What the exercise asks: Return every line from the one with "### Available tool" through the one with "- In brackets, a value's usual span", inclusive, exactly as it appears below.
***** The input *****
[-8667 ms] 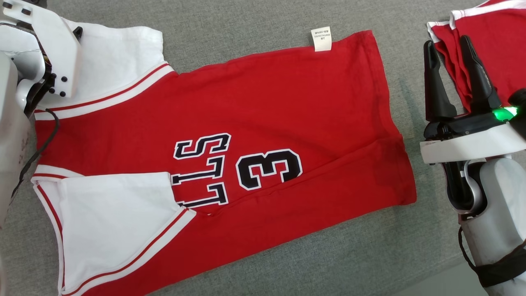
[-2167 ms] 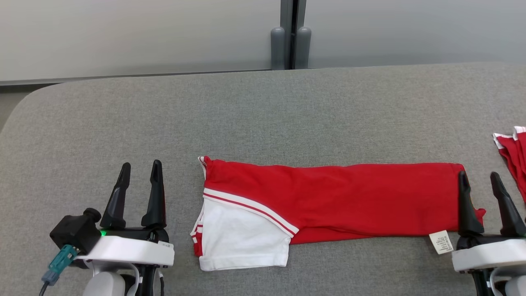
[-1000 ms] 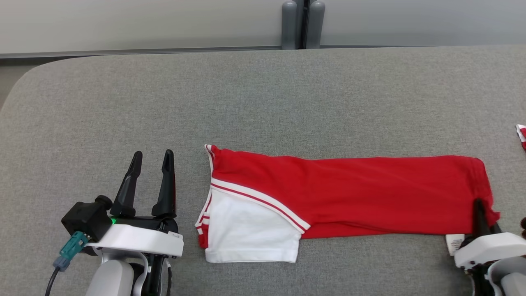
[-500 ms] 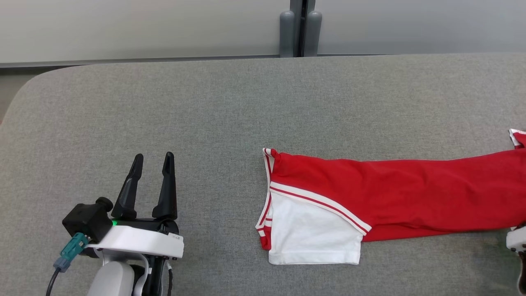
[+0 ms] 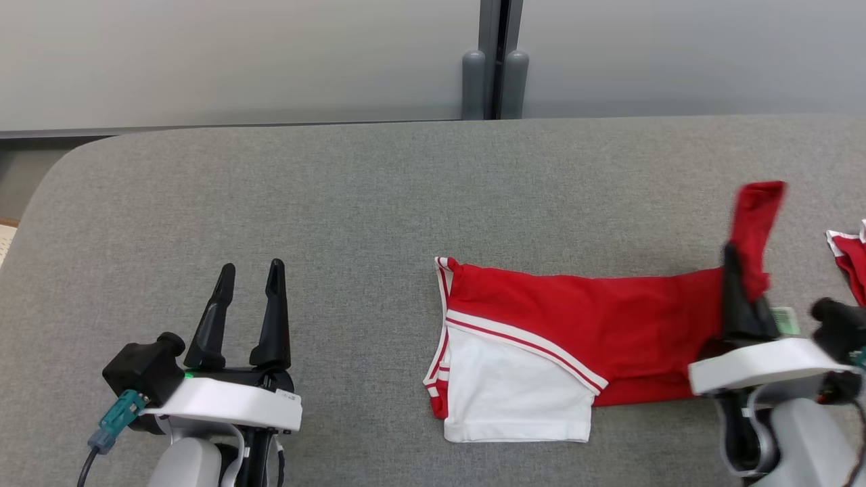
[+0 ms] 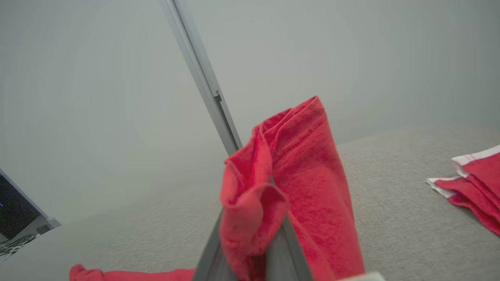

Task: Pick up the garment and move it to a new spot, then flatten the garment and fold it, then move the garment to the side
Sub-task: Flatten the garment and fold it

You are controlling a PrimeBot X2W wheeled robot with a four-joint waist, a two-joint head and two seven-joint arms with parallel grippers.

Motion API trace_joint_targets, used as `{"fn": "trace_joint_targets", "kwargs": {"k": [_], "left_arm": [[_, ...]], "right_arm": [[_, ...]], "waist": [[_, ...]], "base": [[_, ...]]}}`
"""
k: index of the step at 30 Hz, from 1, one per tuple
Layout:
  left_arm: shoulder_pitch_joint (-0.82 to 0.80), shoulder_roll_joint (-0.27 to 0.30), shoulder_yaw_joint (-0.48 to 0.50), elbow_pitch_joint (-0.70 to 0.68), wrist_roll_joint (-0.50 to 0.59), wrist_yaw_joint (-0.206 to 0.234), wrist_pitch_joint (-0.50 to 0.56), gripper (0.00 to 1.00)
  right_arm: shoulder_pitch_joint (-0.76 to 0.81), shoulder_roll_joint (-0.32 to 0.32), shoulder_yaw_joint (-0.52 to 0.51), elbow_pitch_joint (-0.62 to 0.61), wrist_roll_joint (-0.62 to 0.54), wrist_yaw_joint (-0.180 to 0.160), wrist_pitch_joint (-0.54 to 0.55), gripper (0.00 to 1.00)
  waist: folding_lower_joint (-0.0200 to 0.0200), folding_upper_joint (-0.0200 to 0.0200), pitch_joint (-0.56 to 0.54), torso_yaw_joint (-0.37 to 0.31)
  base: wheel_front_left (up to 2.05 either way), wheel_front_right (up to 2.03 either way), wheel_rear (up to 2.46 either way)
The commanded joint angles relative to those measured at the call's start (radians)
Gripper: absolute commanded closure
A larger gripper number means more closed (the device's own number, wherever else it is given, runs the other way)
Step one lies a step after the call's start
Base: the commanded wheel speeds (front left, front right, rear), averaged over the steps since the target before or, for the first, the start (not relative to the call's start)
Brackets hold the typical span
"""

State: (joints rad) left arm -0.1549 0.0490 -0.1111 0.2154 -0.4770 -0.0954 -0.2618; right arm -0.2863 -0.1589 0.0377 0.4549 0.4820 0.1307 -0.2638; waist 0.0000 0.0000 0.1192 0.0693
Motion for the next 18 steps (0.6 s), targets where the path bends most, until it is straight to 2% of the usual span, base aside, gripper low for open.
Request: {"fn": "trace_joint_targets", "kwargs": {"k": [1,9,18], "left_arm": [[0.005,0.004,0.003,0.003,-0.004,0.003,-0.004,0.00],[0.001,0.004,-0.021,0.014,-0.011,0.002,-0.004,0.00],[-0.006,0.003,-0.038,0.007,-0.023,0.008,-0.004,0.00]], "right_arm": [[0.014,0.012,0.068,-0.037,0.015,0.000,0.006,1.00],[0.021,0.059,0.265,-0.086,0.061,0.000,0.038,1.00],[-0.011,0.086,0.422,0.007,0.062,0.000,0.026,1.00]], "waist": [[0.0000,0.0000,-0.009,0.002],[0.0000,0.0000,-0.027,0.025],[0.0000,0.0000,-0.007,0.077]], "base": [[0.00,0.00,0.00],[0.00,0.00,0.00],[0.00,0.00,0.00]]}}
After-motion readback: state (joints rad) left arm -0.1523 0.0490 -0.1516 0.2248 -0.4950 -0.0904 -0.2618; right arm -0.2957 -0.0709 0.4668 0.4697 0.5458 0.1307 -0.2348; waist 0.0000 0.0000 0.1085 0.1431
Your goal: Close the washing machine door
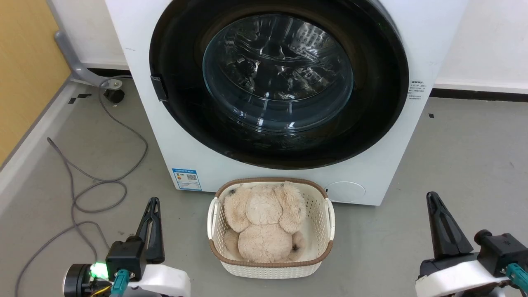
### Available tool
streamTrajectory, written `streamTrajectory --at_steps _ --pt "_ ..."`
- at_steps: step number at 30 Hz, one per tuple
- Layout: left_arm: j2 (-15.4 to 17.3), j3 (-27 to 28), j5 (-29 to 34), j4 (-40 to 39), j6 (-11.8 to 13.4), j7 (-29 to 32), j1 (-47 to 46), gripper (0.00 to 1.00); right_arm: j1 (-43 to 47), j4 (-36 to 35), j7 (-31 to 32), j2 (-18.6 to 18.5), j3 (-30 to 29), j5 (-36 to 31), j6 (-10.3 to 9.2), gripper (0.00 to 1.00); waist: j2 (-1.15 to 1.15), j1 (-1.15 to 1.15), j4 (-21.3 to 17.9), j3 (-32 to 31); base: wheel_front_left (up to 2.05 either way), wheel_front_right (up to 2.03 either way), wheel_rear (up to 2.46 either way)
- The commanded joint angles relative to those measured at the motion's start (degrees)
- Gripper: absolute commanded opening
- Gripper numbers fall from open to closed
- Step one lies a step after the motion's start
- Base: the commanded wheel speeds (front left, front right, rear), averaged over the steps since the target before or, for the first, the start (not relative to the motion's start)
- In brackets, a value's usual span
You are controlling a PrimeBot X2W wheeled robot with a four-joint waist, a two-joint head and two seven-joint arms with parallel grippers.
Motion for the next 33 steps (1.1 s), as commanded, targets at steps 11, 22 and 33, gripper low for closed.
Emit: streamTrajectory --at_steps 11,22,33 --pt "-0.3 0.5 0.2 -0.5 -0.8 1.8 0.0 0.00 -0.1 -0.5 1.8 0.1 0.4 -0.8 -0.02 0.00 0.00 0.00 -0.2 0.0 0.00 0.00 0.00" --pt "-0.5 0.9 0.3 -0.8 -1.5 3.0 0.0 0.00 -0.1 -0.7 3.1 0.1 0.7 -1.5 -0.02 0.00 0.00 0.00 -0.5 0.1 0.00 0.00 0.00" --pt "-0.6 1.2 0.3 -1.1 -2.2 4.3 0.0 0.00 -0.1 -0.8 4.4 0.2 1.0 -2.1 -0.03 0.00 0.00 0.00 -0.7 0.1 0.00 0.00 0.00"
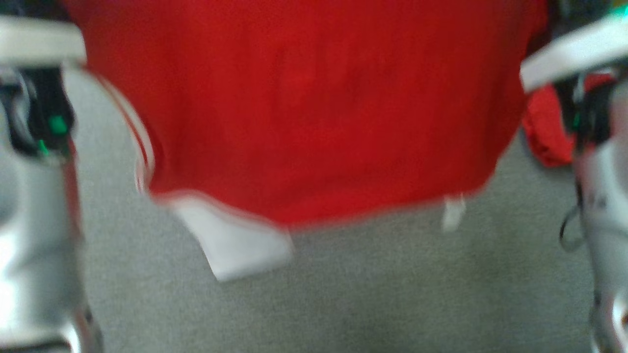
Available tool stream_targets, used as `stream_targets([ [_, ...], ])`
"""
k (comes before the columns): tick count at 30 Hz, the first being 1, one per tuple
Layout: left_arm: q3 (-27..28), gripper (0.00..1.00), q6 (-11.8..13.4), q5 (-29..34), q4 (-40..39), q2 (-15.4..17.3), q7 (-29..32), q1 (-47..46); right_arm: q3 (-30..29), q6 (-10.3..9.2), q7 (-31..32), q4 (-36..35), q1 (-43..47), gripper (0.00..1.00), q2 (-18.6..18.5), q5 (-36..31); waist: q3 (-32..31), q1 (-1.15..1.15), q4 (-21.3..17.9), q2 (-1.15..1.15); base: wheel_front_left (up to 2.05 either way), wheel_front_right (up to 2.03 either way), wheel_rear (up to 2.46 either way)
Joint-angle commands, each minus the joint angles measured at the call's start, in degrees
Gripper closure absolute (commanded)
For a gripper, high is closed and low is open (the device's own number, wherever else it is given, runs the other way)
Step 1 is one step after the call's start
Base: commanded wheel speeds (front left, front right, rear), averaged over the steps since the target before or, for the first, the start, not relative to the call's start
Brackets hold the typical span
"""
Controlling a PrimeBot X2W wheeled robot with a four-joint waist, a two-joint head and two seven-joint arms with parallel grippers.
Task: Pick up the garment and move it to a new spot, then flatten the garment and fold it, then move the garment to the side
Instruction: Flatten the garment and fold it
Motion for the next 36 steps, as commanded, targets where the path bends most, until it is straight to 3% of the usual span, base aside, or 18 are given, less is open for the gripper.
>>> stream_targets([
  [1, 1.06, 1.0, -0.75, 1.43, 2.44, 3.83, -0.48, -6.6, 1.87, -0.04, -0.62, 1.38, -7.24, 1.0, -0.71, 0.44, 6.07, -0.01, 1.03, 0.0, 0.0, 0.0, 0.0],
  [9, -0.61, 1.0, -2.41, 6.27, 24.34, 7.52, -8.46, -29.79, 6.59, -0.04, -12.87, 24.1, -32.31, 1.0, -1.48, -1.4, 12.8, -0.01, 1.91, 0.0, 0.0, 0.0, 0.0],
  [16, -3.84, 1.0, -4.5, 8.14, 35.79, 7.66, -15.37, -36.71, 8.73, -0.04, -18.58, 38.2, -38.31, 1.0, -0.56, -3.64, 14.08, -0.01, 2.9, 0.0, 0.0, 0.0, 0.0],
  [20, -6.46, 1.0, -5.43, 8.11, 40.51, 6.58, -17.19, -33.8, 9.84, -0.04, -18.93, 44.22, -35.3, 1.0, -0.16, -0.4, 14.43, -0.01, 4.09, 0.0, 0.0, 0.0, 0.0],
  [25, -8.68, 1.0, -5.91, 6.48, 45.31, 6.14, -18.3, -25.09, 17.27, -0.04, -17.25, 49.87, -28.53, 1.0, -0.77, 3.85, 12.66, -0.01, 4.99, 0.0, 0.0, 0.0, 0.0],
  [30, -12.98, 1.0, -6.0, 3.71, 45.98, 6.35, -18.08, -16.82, 24.02, -0.04, -13.96, 50.69, -22.62, 1.0, -2.32, 8.29, 9.81, -0.01, 5.21, 0.0, 0.0, 0.0, 0.0],
  [33, -17.65, 1.0, -6.01, 0.24, 44.02, 8.02, -15.88, -10.36, 29.32, -0.04, -11.38, 49.38, -18.42, 1.0, -4.19, 11.61, 7.23, -0.01, 5.22, 0.0, 0.0, 0.0, 0.0],
  [36, -24.41, 1.0, -6.02, -4.36, 39.45, 11.69, -10.14, -1.97, 35.12, -0.04, -8.75, 46.41, -13.89, 1.0, -7.36, 16.58, 3.85, -0.01, 5.4, 0.0, 0.0, 0.0, 0.0],
])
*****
Solution for this exercise:
### Available tool
streamTrajectory, written `streamTrajectory --at_steps _ --pt "_ ..."`
- at_steps: step number at 30 Hz, one per tuple
- Layout: left_arm: j2 (-15.4 to 17.3), j3 (-27 to 28), j5 (-29 to 34), j4 (-40 to 39), j6 (-11.8 to 13.4), j7 (-29 to 32), j1 (-47 to 46), gripper (0.00 to 1.00); right_arm: j1 (-43 to 47), j4 (-36 to 35), j7 (-31 to 32), j2 (-18.6 to 18.5), j3 (-30 to 29), j5 (-36 to 31), j6 (-10.3 to 9.2), gripper (0.00 to 1.00); waist: j2 (-1.15 to 1.15), j1 (-1.15 to 1.15), j4 (-21.3 to 17.9), j3 (-32 to 31); base: wheel_front_left (up to 2.05 either way), wheel_front_right (up to 2.03 either way), wheel_rear (up to 2.46 either way)
- The commanded joint angles relative to those measured at the motion's start (degrees)
- Gripper: absolute commanded opening
- Gripper numbers fall from open to closed
- Step one lies a step after the motion's start
- Base: the commanded wheel speeds (front left, front right, rear), averaged over the steps since the target before or, for the first, the start (not relative to the motion's start)
- In brackets, a value's usual span

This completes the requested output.